For March 11, 2012: Third Sunday in Lent, Year B

The Reading            Genesis 22:1-14 instead of Exodus 20:1-17

The reading from Genesis last week showed us the covenant through which God promised Abraham and Sarah their long-awaited son. This week Abraham is obliged to choose between the life of that son and obeying the command of the God who gave him.  It is a difficult story.

The Epistle            1 Corinthians 1:18-25

The first letter to the Corinthians addresses a church community in conflict: the groups that Paul calls “the Jews” and “the Greeks” have different ideas about many things, including who and what God must be. Their ideas of God are too small, however—and so are ours.

 

Further thoughts

For this Sunday’s Old Testament lesson, the Revised Common Lectionary has scheduled Exodus 20:1-17, the Ten Commandments. It resonates with today’s psalm on the power and magnificence of God and God’s decrees; it plays fairly well with the epistle to a community that is struggling to reconcile law and grace, and it works with the gospel as Jesus breaks some social conventions for the sake of the honor of God’s house.

Instead, we have Genesis 22:1-18; in English we call it “the Sacrifice of Isaac”, though it might go better under the Hebrew name Akidah, which means ‘binding’. Whatever its name, this reading is much harder to square with the celebratory tone of Psalm 19. How well it comports with the other readings depends on how one interprets it (and them, though to a lesser extent)—and its interpretation has been hotly debated over the centuries.

Commentators who take the Akidah at face value—Abraham giving the ultimate proof of his obedience—generally see it as prefiguring the sacrifice of Jesus, though the parallel is shaky as regards the consent of the victim, the identity of the wielder of the knife, the availability of a substitute, and even the whole affair as test.

Other commentators balk at the idea of a God who expects a human parent to knife his own offspring; some of these see in the passage a vivid way to forbid child sacrifice, which was widely practiced at the time, and a few suggest that Abraham—who had successfully confronted God to save the inhabitants of Sodom—failed God’s test by obeying when he ought to have resisted.

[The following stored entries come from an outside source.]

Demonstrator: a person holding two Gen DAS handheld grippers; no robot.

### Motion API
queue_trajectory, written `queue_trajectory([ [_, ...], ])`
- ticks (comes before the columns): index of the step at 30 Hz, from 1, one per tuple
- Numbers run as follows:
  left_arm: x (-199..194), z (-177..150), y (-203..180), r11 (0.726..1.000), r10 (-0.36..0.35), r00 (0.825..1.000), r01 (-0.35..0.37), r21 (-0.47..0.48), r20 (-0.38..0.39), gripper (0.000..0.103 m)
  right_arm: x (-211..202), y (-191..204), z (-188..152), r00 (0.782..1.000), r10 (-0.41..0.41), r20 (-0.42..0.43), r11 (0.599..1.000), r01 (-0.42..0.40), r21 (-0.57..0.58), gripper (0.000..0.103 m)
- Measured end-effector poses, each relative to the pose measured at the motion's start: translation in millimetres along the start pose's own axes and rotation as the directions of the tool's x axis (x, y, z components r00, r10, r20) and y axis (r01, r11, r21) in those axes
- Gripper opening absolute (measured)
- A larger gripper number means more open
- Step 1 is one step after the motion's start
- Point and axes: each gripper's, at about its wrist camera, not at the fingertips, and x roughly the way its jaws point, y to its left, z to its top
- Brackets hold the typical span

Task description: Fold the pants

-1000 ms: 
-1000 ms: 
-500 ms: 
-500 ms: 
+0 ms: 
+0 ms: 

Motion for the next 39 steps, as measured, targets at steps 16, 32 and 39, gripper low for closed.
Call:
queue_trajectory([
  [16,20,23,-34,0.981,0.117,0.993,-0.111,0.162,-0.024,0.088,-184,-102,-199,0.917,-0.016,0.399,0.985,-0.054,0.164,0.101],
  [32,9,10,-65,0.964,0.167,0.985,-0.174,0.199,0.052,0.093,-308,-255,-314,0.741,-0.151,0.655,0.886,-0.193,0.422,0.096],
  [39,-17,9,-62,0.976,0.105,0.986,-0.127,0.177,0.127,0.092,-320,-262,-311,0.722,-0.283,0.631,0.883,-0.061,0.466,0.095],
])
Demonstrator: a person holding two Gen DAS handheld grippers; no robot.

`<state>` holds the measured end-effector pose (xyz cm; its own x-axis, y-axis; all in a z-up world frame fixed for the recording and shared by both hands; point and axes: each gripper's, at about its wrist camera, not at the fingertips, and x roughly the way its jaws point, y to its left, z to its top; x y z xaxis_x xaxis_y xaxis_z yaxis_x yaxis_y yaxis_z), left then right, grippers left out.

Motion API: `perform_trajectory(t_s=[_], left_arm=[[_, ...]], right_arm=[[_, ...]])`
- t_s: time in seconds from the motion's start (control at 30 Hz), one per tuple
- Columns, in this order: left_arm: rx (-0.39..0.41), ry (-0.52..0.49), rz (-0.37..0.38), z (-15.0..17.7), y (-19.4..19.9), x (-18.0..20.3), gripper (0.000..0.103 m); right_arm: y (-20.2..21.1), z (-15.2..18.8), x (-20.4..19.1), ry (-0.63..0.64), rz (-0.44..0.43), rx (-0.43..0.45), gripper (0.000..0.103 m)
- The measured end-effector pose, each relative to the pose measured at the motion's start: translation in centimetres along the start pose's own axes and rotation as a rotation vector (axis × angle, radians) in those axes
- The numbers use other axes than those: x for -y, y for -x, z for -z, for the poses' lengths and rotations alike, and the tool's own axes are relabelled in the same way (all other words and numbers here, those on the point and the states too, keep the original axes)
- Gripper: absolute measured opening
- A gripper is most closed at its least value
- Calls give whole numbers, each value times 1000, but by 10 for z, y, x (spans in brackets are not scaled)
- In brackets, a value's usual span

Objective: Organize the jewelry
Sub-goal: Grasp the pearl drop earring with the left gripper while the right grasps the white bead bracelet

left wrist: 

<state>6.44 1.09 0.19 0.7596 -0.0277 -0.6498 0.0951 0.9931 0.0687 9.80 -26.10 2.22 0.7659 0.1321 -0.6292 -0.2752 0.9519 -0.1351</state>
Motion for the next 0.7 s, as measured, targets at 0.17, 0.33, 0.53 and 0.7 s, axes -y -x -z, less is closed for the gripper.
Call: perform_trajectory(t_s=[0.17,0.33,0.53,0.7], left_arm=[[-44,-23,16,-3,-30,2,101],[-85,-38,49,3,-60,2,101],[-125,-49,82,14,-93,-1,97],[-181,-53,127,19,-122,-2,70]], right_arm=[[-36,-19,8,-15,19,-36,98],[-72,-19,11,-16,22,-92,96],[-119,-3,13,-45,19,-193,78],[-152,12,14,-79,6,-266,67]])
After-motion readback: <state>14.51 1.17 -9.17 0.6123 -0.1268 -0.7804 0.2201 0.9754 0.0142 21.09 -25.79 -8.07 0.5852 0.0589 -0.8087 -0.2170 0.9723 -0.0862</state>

This leaves us, however, with Abraham in a double bind: obey God but kill the son, or save the son but defy God.

A handful of commentators note that the text contains a misstatement and a significant silence. God calls Isaac Abraham’s only son—but Abraham has had another son in Ishmael, albeit a son he has expelled into the wilderness. The silence is that of Sarah: Isaac is indeed her only son, named by God for her laughter, but here she is not only voiceless but invisible. Did Abraham, gauging her probable reaction, keep her in the dark?

Perhaps this is where the Akidah connects with the epistle. Perhaps the signs and wisdom of Paul are demonstrations of power and esoteric secrets, and the call of Christ is to radical openness so that the love and counsel of the community can keep an individual from going off the rails.

Or perhaps Genesis 22:1-18 is simply a brutal, difficult text.